WORK TO BE COMPLETED:
Your answer must hold only the lines below from the line containing "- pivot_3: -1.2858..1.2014" through the line containing "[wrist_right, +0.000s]", each reproduced exactly.

DATA SECTION:
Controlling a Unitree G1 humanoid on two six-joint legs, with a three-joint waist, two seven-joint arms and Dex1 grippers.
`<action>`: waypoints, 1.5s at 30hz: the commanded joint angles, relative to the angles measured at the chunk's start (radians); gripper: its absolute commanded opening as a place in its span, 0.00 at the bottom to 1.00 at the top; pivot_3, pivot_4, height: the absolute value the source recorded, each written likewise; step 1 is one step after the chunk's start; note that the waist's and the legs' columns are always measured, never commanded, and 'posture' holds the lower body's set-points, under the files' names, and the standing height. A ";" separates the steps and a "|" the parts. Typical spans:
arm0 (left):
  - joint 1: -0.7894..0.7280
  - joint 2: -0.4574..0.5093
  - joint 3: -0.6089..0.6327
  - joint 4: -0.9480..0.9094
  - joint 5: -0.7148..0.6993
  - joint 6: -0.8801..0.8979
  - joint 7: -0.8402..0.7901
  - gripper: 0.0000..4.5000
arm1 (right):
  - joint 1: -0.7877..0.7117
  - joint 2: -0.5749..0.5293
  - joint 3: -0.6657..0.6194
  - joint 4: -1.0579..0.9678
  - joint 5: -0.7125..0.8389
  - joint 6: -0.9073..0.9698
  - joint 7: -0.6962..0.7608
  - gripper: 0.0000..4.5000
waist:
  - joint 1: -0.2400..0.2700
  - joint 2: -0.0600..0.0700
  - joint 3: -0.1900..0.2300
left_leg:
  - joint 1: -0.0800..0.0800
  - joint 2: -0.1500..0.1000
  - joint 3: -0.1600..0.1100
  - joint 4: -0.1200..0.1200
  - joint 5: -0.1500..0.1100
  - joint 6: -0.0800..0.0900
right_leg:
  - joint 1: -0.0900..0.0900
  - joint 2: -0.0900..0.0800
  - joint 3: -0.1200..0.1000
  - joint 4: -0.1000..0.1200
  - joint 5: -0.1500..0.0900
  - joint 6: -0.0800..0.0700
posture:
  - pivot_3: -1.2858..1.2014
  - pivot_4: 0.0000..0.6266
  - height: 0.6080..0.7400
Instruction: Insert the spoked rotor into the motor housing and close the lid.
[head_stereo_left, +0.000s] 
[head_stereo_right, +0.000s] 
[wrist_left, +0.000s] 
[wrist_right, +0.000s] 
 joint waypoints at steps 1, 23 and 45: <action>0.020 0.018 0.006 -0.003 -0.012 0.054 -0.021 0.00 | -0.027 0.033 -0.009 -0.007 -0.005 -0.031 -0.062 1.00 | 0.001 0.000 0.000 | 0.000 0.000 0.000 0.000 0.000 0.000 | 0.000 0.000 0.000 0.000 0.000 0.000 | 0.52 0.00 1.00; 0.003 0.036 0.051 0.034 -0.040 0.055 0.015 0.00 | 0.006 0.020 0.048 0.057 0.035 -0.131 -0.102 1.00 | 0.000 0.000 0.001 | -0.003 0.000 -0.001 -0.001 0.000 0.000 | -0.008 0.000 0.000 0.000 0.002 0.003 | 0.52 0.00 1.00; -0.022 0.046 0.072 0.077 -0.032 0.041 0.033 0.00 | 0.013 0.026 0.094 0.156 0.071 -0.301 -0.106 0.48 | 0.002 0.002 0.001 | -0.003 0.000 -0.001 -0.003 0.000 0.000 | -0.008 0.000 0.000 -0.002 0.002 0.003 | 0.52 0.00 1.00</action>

FINISHED EXERCISE:
  - pivot_3: -1.2858..1.2014
  - pivot_4: 0.0000..0.6266
  - height: 0.6080..0.7400
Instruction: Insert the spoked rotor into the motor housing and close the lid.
[head_stereo_left, +0.000s] 
[head_stereo_right, +0.000s] 
[wrist_left, +0.000s] 
[wrist_right, +0.000s] 

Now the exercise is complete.